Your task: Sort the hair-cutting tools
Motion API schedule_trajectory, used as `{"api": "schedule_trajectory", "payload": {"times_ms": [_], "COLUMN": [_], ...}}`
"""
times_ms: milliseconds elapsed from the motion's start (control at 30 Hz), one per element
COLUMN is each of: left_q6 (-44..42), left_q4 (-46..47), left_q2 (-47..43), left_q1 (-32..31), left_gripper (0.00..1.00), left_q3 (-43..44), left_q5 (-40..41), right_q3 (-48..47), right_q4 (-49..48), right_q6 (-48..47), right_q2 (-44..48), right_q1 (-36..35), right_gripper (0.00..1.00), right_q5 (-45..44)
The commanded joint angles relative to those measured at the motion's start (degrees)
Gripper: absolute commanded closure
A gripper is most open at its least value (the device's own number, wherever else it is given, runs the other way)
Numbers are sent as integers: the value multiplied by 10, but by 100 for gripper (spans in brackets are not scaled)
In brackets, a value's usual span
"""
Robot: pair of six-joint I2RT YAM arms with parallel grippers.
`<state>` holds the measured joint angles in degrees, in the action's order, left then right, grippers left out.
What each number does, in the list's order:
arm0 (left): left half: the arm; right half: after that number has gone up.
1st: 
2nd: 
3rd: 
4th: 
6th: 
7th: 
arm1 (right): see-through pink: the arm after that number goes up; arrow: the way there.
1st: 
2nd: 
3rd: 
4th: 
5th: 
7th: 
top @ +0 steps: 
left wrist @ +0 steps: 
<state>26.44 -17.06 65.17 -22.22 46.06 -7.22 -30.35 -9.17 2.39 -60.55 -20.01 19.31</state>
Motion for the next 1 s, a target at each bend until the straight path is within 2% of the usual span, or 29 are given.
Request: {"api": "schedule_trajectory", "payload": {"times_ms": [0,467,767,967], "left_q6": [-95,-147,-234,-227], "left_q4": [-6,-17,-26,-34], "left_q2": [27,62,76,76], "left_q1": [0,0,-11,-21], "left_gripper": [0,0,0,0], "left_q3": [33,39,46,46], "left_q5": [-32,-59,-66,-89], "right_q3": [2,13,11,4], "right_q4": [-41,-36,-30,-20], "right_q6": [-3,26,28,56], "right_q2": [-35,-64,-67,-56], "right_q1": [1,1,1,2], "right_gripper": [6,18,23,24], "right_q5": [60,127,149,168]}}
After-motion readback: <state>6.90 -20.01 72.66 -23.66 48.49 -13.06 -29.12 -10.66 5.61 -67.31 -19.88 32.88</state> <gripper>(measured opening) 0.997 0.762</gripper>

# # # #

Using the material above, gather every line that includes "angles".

- [ANSWER SPACE]
The commanded joint angles relative to those measured at the motion's start (degrees)
`<state>` holds the measured joint angles in degrees, in the action's order, left then right, grippers left out.

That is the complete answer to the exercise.